These capabilities have been validated in large-scale clinical studies. Recently published in Nature Health, the largest real-world analysis of AI-powered breast cancer screening in the US on mammograms from over 579,000 women across 100+ community-based imaging sites, demonstrated that DeepHealth Breast Suite applications enabled a 21% increase in breast cancer detection rate.1 The study showed consistent benefits across dense-breast and diverse patient populations, including 23% more cancers detected in women with dense breasts and 20% more cancers detected in Black, non-Hispanic women.1 Furthermore, the technology has been proven to raise the performance of generalist radiologists to the level of specialists, expanding access to high-quality breast care in regions where experienced readers may be limited.10

In a separate Science Translational Medicine study of 154,000 women in Europe, DeepHealth’s AI-powered risk assessment model was found to accurately estimate short-term breast cancer risk based on age, breast density and mammographic features. Researchers estimated that if the 10% of women at highest risk had been offered supplemental screening based on the AI assessment, up to 44% of the cancers could have potentially been detected earlier, compared to 20% using Tyrer-Cuzick traditional risk models.11 

Together, these results underscore the technology’s ability to enhance detection, guide individualized risk-stratified screening pathways, and support more equitable and effective breast cancer care. 
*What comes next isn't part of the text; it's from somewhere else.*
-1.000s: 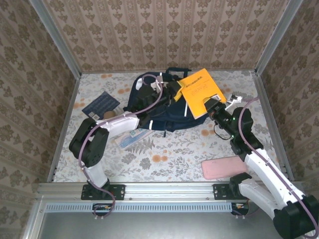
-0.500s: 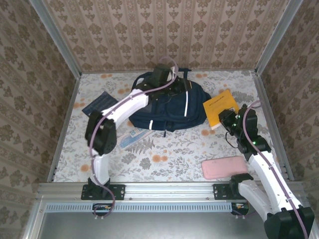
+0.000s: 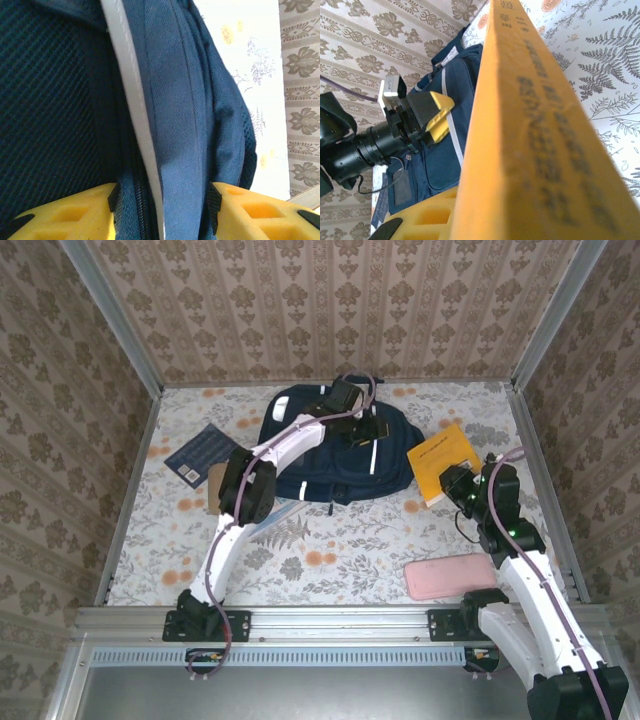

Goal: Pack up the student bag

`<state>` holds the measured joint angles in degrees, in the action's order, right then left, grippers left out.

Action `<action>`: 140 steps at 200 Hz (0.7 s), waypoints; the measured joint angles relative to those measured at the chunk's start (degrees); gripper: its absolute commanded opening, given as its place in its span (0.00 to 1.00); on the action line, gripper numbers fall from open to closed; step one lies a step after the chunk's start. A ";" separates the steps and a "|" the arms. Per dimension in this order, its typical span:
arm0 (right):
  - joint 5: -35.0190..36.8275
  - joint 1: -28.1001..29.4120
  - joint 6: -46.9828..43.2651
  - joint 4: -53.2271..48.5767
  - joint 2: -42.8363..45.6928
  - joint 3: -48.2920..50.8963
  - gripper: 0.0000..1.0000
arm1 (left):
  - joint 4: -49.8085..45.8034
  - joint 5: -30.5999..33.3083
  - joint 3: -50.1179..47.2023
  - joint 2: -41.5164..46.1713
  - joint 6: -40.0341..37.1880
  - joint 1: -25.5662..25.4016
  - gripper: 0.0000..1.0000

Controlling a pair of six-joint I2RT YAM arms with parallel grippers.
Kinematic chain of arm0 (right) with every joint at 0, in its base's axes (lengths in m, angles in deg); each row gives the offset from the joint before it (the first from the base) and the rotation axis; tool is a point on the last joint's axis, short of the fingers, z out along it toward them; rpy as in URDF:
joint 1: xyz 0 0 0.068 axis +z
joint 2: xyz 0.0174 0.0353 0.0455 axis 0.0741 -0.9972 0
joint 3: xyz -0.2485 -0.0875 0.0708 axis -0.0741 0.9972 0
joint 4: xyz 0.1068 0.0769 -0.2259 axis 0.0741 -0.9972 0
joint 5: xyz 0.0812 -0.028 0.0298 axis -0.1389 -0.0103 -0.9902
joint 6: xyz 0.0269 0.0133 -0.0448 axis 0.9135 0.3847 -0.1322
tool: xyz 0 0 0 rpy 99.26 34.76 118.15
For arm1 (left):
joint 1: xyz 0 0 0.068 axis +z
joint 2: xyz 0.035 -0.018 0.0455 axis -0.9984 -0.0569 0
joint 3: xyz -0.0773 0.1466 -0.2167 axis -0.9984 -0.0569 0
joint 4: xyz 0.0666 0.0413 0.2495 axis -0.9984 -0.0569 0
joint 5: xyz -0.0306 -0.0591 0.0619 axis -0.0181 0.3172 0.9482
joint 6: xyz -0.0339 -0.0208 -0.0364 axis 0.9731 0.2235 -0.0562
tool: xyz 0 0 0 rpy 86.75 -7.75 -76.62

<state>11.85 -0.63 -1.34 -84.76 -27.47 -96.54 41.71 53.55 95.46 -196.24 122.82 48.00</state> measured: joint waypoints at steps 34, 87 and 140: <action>-1.33 -0.15 -0.11 0.15 -0.20 1.97 0.00 | 1.03 -1.42 2.32 -1.09 0.59 -0.28 0.38; -2.45 -0.48 -0.11 0.63 -0.28 2.84 0.00 | 2.03 -2.97 3.02 -3.91 0.57 -0.57 0.40; -2.93 -0.48 -0.11 -0.50 1.79 2.80 0.00 | -1.55 -1.40 6.54 -5.25 -2.69 -0.63 0.03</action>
<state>8.92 -1.11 -1.45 -85.27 -25.68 -93.74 40.15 52.15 101.99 -201.49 120.13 47.36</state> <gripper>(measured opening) 0.189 0.167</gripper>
Optimized Diagnostics: Improving Workflow Consistency and Reviewer Performance 
Breast Suite extends beyond clinical AI capabilities to incorporate workflow tools that elevate radiologist performance and enhance operational efficiency: 

  • Cloud-first multi-modality Viewer:12 Enables multi-modality image viewing, including MRI and ultrasound, in addition to mammograms, to provide a comprehensive reading solution across the breast care pathway, accessible from anywhere.
  • Prioritized worklist: Creates efficient workflows, prioritizing cases by suspicion level and processing large volumes of data without delays.
  • Timely alerts: Improves turnaround time with rapid image processing that flags high suspicion cases within minutes13 and enables care teams to provide same-day follow-ups.
  • AI-powered Safeguard Review workflow: Improves cancer detection rate with second reviewer workflow, decreasing false negatives and emphasizing likely missed cancers, including hard-to-detect ones.1,14,15
  • Intelligent reporting: Improves clinical consistency through customizable reporting with guideline standardization and automatic pre-population of breast density findings.
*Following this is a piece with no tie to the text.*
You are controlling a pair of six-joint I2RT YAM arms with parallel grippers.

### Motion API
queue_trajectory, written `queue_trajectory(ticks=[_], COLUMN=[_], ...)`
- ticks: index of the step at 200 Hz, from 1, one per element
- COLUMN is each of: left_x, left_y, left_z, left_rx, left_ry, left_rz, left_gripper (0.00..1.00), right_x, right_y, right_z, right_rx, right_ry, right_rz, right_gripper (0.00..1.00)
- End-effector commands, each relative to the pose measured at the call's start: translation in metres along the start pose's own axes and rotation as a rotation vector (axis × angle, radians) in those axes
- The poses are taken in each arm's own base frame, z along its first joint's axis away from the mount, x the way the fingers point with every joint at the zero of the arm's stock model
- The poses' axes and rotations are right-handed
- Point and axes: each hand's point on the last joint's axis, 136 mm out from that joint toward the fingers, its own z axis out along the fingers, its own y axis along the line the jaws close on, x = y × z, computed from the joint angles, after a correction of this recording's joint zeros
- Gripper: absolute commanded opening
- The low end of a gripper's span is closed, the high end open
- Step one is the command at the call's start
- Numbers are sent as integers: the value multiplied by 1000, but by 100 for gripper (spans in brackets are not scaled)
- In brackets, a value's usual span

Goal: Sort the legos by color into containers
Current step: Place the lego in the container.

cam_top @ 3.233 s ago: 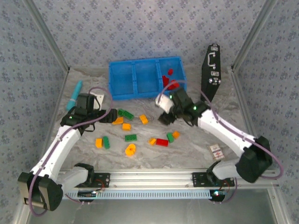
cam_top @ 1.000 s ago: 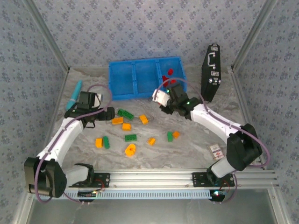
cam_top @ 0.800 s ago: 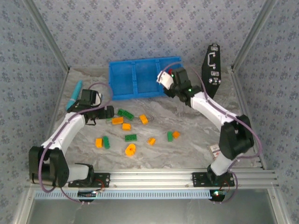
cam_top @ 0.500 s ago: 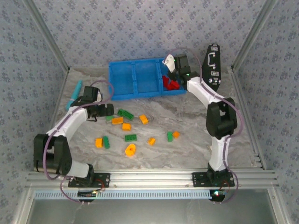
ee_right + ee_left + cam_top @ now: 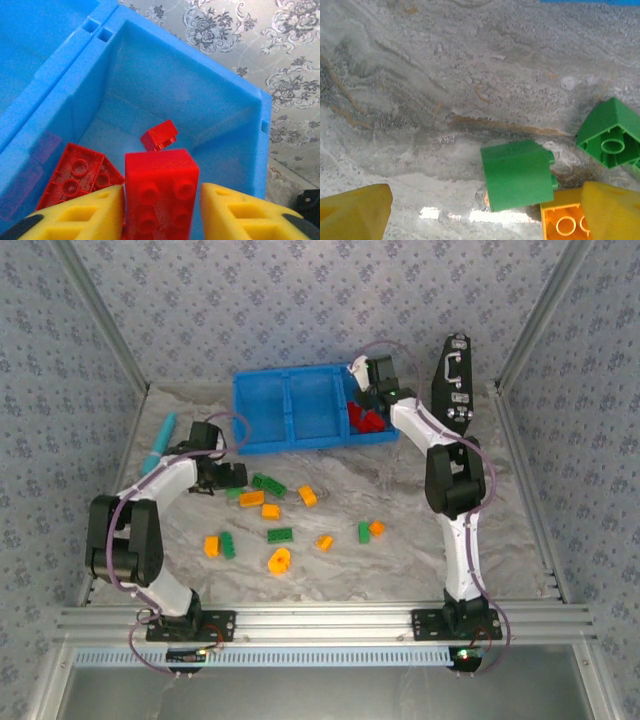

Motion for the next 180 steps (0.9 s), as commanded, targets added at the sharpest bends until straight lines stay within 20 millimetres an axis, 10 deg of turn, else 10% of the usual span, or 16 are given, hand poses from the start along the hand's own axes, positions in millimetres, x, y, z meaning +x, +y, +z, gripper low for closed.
queue_trajectory(ticks=[1,47,180], left_x=[-15,-9,12], left_y=[-6,-13,-17], left_z=[3,24,47], left_rx=[21,9,12], left_ry=[-20,30,109], left_rz=[-25,-20,-29], left_gripper=[95,92,46], right_x=[-14,-28,-69], right_y=[-10,-13,-22], right_z=[-3,-20,-109], right_rx=[1,-2,-67], right_ry=[-30,-49,-98], right_rz=[39,52,138], right_gripper=[50,69,78])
Built on DeepHealth’s OS, Breast Suite applications integrate seamlessly with existing customer technology, offer secure, fast remote access and ensure a unified, standardized clinical experience. With continuous updates and rapid scaling, Breast Suite evolves alongside clinical needs.

Research Presentationsat RSNA 2025
DeepHealth will present the following research abstracts at the annual meeting, reflecting the capabilities of Breast Suite:

Improving Cancer Detection

  • Increasing Cancer Detection in Dense Breasts: A Real-World Deployment of a Multistage AI-Driven Workflow in Breast Screening with Stratified Analyses on Over 570,000 Cases
    Dec. 1 from 3-4 p.m. CST, Podium, S406A
    This research finds that DeepHealth's AI-powered breast cancer screening solution increases cancer detection rates across varying breast density groups — including for women with dense breast tissue, which makes it more difficult to detect tumors.

Elevating Radiologists’ Performance

  • Multistage AI-Driven Workflow Improves General Radiologist Screening Mammography Performance to the Level of Fellowship-Trained Breast Imagers: Real-World Evidence in >500,000 Patients
    Dec. 2 from 9:30-10:30 a.m. CST, Podium, S406A
    This study demonstrates how DeepHealth's AI-powered, multistage breast cancer screening solution enables general radiologists to achieve performance levels comparable to fellowship-trained breast imaging specialists.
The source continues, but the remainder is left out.